WORK ITEM. All lines from the start of the listing below through the line containing "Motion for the" are to be written out again exactly, and no others.

INFORMATION SUPPLIED.
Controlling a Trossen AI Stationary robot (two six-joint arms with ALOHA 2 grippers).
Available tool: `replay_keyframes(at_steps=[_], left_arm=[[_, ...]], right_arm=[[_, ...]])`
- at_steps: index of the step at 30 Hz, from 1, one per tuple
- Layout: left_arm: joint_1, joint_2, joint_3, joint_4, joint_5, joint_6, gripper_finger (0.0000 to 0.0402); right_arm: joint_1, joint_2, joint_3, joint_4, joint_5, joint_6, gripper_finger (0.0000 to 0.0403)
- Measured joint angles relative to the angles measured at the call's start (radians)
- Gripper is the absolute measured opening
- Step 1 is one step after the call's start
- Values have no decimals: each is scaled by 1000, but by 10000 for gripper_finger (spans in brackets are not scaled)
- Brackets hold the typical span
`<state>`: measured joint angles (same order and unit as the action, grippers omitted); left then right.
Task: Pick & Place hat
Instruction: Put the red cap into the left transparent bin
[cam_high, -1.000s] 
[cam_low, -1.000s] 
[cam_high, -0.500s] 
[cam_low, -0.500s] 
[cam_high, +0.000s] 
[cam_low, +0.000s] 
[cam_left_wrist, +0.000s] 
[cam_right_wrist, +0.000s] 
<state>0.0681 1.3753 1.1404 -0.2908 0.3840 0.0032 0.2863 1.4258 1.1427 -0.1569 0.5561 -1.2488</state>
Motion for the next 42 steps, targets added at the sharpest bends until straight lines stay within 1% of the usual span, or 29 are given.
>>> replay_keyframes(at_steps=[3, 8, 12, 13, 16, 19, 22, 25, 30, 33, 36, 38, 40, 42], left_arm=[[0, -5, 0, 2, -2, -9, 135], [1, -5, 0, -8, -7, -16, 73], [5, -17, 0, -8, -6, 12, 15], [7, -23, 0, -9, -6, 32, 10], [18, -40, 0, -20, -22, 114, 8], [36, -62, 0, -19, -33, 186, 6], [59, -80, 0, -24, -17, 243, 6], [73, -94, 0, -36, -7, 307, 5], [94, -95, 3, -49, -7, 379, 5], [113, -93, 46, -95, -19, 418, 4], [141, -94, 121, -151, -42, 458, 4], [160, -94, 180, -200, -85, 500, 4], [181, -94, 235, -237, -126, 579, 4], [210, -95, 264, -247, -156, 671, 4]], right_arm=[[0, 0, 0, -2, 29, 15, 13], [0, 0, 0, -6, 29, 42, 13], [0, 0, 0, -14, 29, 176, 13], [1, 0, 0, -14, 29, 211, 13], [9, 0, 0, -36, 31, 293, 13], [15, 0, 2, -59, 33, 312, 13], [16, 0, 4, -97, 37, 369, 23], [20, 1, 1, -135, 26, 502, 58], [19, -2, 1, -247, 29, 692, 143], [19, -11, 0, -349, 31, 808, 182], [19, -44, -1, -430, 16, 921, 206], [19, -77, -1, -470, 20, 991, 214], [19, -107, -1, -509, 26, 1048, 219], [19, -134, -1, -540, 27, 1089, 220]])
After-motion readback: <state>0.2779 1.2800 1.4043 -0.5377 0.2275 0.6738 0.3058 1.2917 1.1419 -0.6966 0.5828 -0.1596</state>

TASK OUTPUT.
Controlling a Trossen AI Stationary robot (two six-joint arms with ALOHA 2 grippers).
Available tool: `replay_keyframes(at_steps=[_], left_arm=[[_, ...]], right_arm=[[_, ...]])`
- at_steps: index of the step at 30 Hz, from 1, one per tuple
- Layout: left_arm: joint_1, joint_2, joint_3, joint_4, joint_5, joint_6, gripper_finger (0.0000 to 0.0402); right_arm: joint_1, joint_2, joint_3, joint_4, joint_5, joint_6, gripper_finger (0.0000 to 0.0403)
- Measured joint angles relative to the angles measured at the call's start (radians)
- Gripper is the absolute measured opening
- Step 1 is one step after the call's start
- Values have no decimals: each is scaled by 1000, but by 10000 for gripper_finger (spans in brackets are not scaled)
- Brackets hold the typical span
`<state>`: measured joint angles (same order and unit as the action, grippers omitted); left then right.
Task: Pick & Place hat
Instruction: Put the red cap into the left transparent bin
[cam_high, -1.000s] 
[cam_low, -1.000s] 
[cam_high, -0.500s] 
[cam_low, -0.500s] 
[cam_high, +0.000s] 
[cam_low, +0.000s] 
[cam_left_wrist, +0.000s] 
[cam_right_wrist, +0.000s] 
<state>0.0681 1.3753 1.1404 -0.2908 0.3840 0.0032 0.2863 1.4258 1.1427 -0.1569 0.5561 -1.2488</state>
Motion for the next 42 steps, targets added at the sharpest bends until straight lines stay within 1% of the usual span, or 29 are given.

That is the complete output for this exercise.